• Task directions:
The answer is the set of lines that include "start", copied from the data below.

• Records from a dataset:

=== Begin Enclosure ===

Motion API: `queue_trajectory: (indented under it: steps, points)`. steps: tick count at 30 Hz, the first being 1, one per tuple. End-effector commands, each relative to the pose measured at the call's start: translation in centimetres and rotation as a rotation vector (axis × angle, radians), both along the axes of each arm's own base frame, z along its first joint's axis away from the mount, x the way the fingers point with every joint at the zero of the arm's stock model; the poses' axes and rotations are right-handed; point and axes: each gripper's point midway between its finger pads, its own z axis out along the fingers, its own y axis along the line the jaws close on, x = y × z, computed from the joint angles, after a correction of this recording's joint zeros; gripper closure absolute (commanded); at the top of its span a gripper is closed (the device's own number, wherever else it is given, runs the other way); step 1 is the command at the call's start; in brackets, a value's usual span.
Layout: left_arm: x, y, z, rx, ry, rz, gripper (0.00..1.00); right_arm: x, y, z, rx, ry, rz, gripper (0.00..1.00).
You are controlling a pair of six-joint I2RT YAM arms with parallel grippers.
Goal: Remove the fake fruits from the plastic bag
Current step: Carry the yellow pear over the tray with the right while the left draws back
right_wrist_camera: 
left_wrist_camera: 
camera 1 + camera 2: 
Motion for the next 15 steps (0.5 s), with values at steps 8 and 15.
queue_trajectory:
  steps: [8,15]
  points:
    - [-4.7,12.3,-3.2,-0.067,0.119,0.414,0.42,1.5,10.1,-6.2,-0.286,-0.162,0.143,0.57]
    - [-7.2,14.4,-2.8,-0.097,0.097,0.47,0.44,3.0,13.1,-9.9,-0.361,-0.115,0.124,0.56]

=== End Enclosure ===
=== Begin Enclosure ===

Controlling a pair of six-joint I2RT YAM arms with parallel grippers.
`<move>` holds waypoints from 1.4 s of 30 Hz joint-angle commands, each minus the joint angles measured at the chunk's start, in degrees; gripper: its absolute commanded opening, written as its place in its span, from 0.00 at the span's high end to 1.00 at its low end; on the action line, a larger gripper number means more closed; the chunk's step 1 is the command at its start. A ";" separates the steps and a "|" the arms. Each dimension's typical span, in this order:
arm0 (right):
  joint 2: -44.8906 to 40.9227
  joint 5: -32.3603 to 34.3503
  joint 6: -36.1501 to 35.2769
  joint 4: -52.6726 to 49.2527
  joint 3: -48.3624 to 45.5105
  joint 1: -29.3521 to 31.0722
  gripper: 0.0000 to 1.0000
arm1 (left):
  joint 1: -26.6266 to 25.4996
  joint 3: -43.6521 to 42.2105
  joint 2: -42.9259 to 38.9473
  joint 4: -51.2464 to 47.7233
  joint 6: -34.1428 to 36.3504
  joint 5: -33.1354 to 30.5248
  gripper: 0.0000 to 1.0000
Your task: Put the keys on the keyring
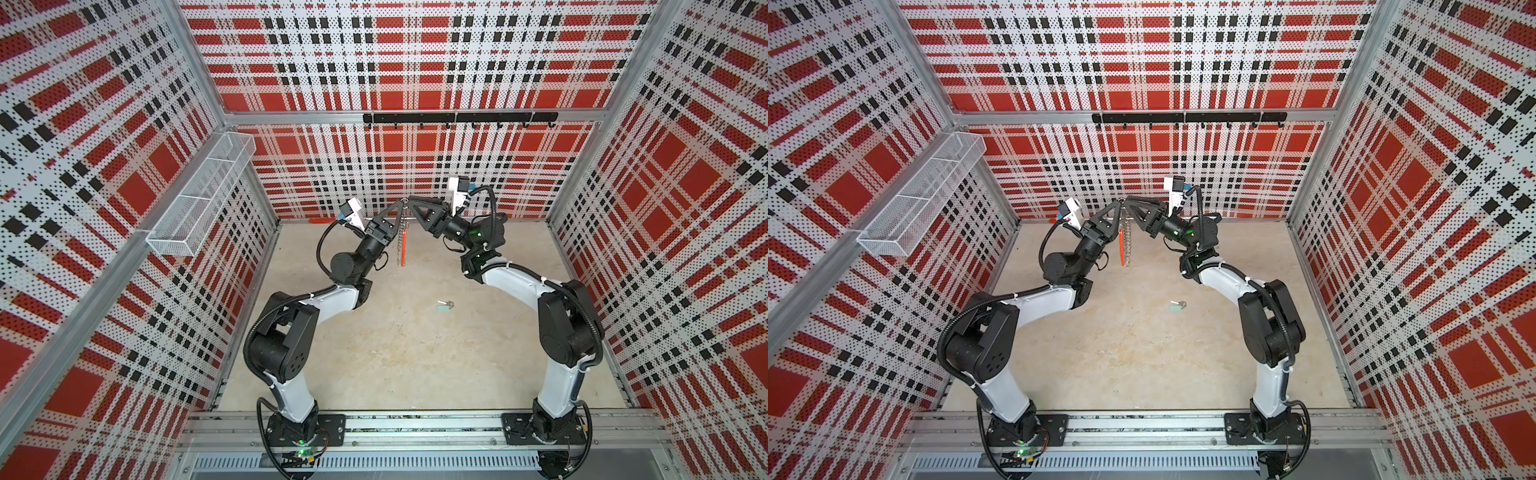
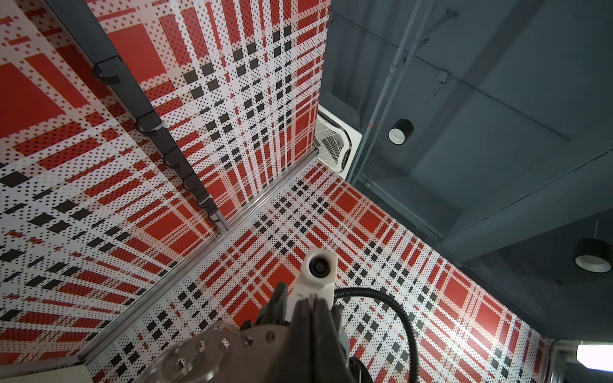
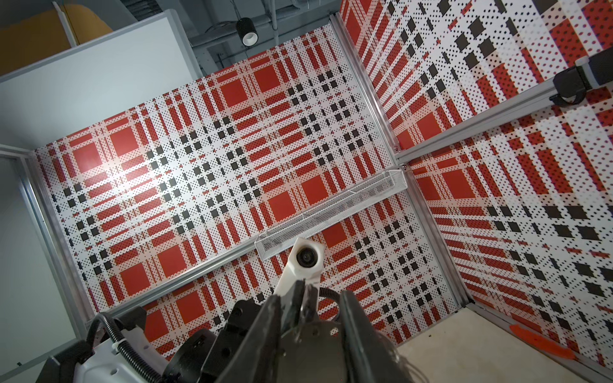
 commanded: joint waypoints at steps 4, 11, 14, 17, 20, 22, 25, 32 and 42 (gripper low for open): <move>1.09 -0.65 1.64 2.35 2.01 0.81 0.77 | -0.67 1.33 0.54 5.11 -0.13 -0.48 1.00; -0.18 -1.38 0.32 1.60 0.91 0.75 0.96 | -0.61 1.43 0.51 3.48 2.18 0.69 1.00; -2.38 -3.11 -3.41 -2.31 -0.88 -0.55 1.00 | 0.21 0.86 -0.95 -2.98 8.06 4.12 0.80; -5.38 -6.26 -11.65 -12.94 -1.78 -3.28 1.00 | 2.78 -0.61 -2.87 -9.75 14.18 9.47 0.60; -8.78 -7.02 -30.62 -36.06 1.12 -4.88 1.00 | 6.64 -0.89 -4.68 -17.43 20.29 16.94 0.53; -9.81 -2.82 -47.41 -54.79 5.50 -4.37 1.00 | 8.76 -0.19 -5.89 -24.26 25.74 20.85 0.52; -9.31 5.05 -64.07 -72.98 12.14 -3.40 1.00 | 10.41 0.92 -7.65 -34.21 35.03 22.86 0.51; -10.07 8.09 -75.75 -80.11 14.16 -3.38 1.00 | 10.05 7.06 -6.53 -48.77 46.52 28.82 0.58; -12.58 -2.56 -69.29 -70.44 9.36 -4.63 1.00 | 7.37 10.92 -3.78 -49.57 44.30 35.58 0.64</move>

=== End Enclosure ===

• Solution for this task:
Motion API: `queue_trajectory: (indented under it: steps, points)`. steps: tick count at 30 Hz, the first being 1, one per tuple. End-effector commands, each relative to the pose measured at the call's start: translation in centimetres and rotation as a rotation vector (axis × angle, radians), both along the axes of each arm's own base frame, z along its first joint's axis away from the mount, x the way the fingers point with every joint at the zero of the arm's stock model; the poses' axes and rotations are right-handed; point and axes: each gripper's point midway between its finger pads, its own z axis out along the fingers, its own y axis along the line the jaws close on, x = y × z, computed from the joint angles, after a correction of this recording's joint zeros; gripper closure absolute (commanded); at the top of its span a gripper is closed (the device's own number, wherever else it is given, runs the other way); step 1 is the command at the call's start; in brackets, a value's usual span.
`<move>` holds waypoints from 1.4 s of 30 Hz joint-angle commands, each minus the joint angles measured at the chunk's start, in degrees; gripper: its absolute commanded opening, written as its place in its span, from 0.00 at the span's high end to 1.00 at its low end; on the action line, a larger gripper number means more closed; the chunk's step 1 is the command at its start. A ";" separates the steps and a "|" the arms. Each dimension's typical span, in this order:

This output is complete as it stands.